The DB2 XML Extender includes a visual tool that facilitates mapping of the XML document elements to the columns in the database table. The mapping, once performed, is stored in the database as a document access definition (DAD).

DB2 also provides XML-native data type (XMLVARCHAR and XMLCLOB). Using it you could store the whole XML document in a single column (as opposed to disassembling the document into row-level data for insertion into the "standard" relational tables).

To generate an XML document through SQL qweries against DB2 UDB (or any ODBC-compliant source), one has to use an IBM Net.Data component that defines a collection of macros for XML.

Microsoft SQL Server 2000

SQL Server 2000 provides native support for XML using additional XML-related keywords (built into the Transact-SQL dialect). The XML data is disassembled into text-based tables, and could be assembled back on request. There is no XML data type in the SQL Server 2000.

The requests could be made through usual SQL Server data access channel (ADO, ADO.NET, ODBC,DBLIB — see Chapter 16 for more information about accessing RDBMS), or sent to the SQL Server directly using HTTP (HyperText Transfer Protocol — the Internet standard for transferring text-based data). While exciting, the full description of these features belongs to a Microsoft SQL Server 2000– or XML-specific book. Here we are going to cover just the basics of the XML/SQL convergence.

The new Microsoft extensions for SQL enable you to query SQL Server 2000 tables and receive the data in XML format, as well as to submit an XML document for saving the data into the database. The new FOR XML clause with a standard SELECT query instructs SQL Server 2000 to produce XML output of the data. The clause should be used with additional XML-related keywords to specify the mode: RAW, AUTO, or EXPLICIT; the mode refers to the XML output formatting, and is explained in Microsoft documentation or numerous books on the subject.

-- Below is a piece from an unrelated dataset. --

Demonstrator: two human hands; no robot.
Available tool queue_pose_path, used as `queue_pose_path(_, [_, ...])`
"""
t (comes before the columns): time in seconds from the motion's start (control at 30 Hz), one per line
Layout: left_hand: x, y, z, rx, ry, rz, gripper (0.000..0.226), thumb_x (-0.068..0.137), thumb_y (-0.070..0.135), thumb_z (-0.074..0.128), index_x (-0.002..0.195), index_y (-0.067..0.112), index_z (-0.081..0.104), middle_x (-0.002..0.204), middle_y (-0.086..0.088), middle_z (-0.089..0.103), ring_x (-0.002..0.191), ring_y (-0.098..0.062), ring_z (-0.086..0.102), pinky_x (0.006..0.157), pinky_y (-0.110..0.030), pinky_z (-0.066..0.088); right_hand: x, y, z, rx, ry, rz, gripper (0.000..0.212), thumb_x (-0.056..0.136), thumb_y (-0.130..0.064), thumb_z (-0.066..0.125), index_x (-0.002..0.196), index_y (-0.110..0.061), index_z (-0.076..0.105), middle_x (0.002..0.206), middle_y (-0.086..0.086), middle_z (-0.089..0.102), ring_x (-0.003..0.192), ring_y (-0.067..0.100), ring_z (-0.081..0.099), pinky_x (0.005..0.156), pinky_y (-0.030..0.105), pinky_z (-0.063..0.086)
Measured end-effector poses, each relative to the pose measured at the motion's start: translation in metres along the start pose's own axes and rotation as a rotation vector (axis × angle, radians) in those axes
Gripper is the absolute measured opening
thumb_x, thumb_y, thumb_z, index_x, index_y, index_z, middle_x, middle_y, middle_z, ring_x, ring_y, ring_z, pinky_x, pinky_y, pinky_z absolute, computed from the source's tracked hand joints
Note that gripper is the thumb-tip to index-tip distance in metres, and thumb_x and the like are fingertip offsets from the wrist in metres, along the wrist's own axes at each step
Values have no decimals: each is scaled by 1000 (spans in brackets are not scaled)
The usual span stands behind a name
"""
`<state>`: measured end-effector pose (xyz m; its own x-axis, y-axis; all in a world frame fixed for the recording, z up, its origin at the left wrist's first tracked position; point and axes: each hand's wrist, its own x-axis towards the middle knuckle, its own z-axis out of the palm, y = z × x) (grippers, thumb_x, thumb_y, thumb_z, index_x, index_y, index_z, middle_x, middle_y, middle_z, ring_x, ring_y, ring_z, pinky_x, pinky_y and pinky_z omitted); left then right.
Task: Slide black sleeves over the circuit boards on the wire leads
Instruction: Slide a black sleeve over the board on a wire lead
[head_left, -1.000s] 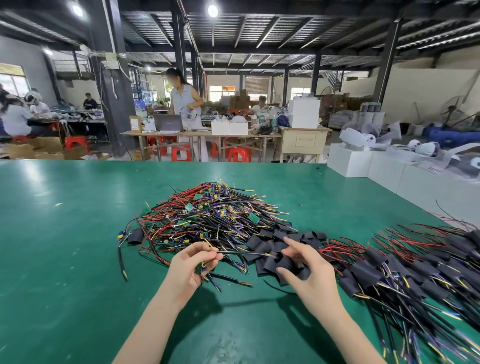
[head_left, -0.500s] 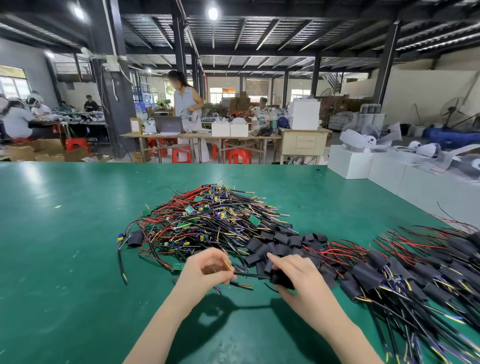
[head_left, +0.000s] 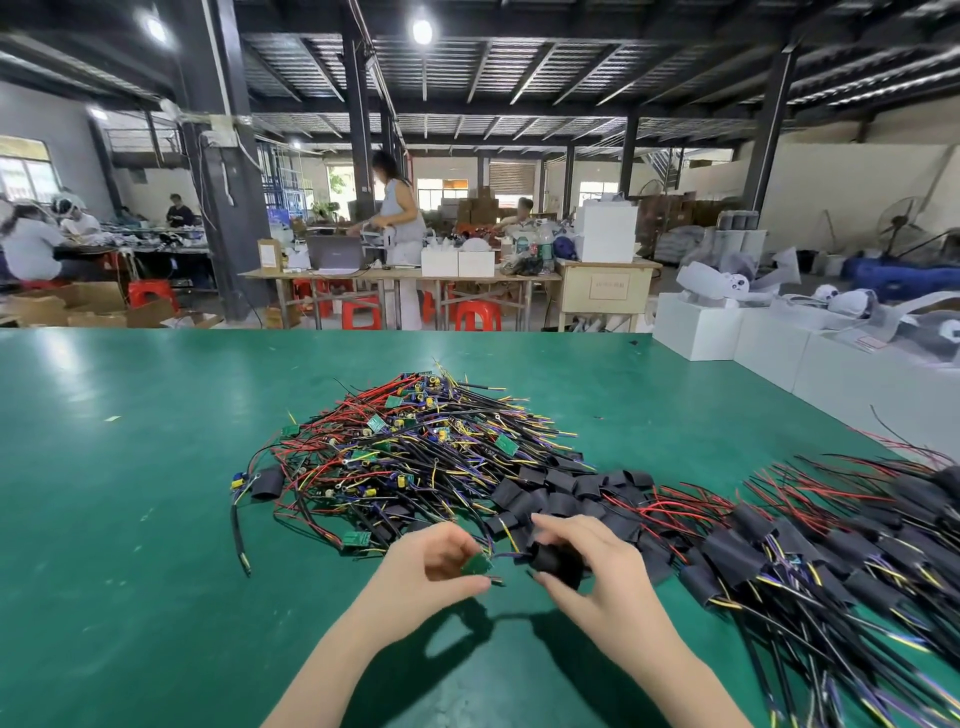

Here is an output produced by querying the two tables ORDER_HEADER and ORDER_LINE from the ACME database. The query returns records for two orders (30607 and 30608) and all the order items for them:

SELECT
		  ORDER_HEADER.ORDHDR_ID_N, ORDER_LINE.ORDLINE_ID_N,
		  ORDER_LINE.ORDLINE_CREATEDATE_D FROM ORDER_HEADER,ORDER_LINE WHERE
		  ORDER_HEADER.ORDHDR_ID_N = ORDER_LINE.ORDLINE_ORDHDRID_FN AND
		  ORDER_HEADER.ORDHDR_ID_N IN (30608, 30607) ORDER BY ORDER_HEADER.ORDHDR_ID_N
		  FOR XML AUTO XML_F52E2B61-18A1-11d1-B105-00805F49916B
		  ----------------------------------------------------- <ORDER_HEADER
		  ORDHDR_ID_N="30607"> <ORDER_LINE ORDLINE_ID_N="87234"/> <ORDER_LINE
		  ORDLINE_ID_N="87235"/> </ORDER_HEADER> <ORDER_HEADER
		  ORDHDR_ID_N="30608"> <ORDER_LINE ORDLINE_ID_N="87236"/> <ORDER_LINE
		  ORDLINE_ID_N="87237"/> </ORDER_HEADER>
		  
		  (4 row(s) affected)

Using AUTO mode makes SQL Server 2000 format document according to the best guess it can make, based on the relationships between the tables; note the hierarchical structure of the XML document. Combined with DTD, this document can be sent over the Internet to be displayed or used as input for some application.

To enter the data into an RDBMS from an XML document, Microsoft SQL Server provides the OPENXML keyword. Its use is much more complicated than simply querying for XML. First, you must call a stored procedure sp_xml_preparedocument, which parses the XML document and returns a handle (a memory pointer) to the prepared document in computer memory. This handle is passed to the OPENXML statement, which converts it into RDBMS standard rows, ready to be inserted. A number of parameters have to be specified for the data to be correctly formatted and interpreted.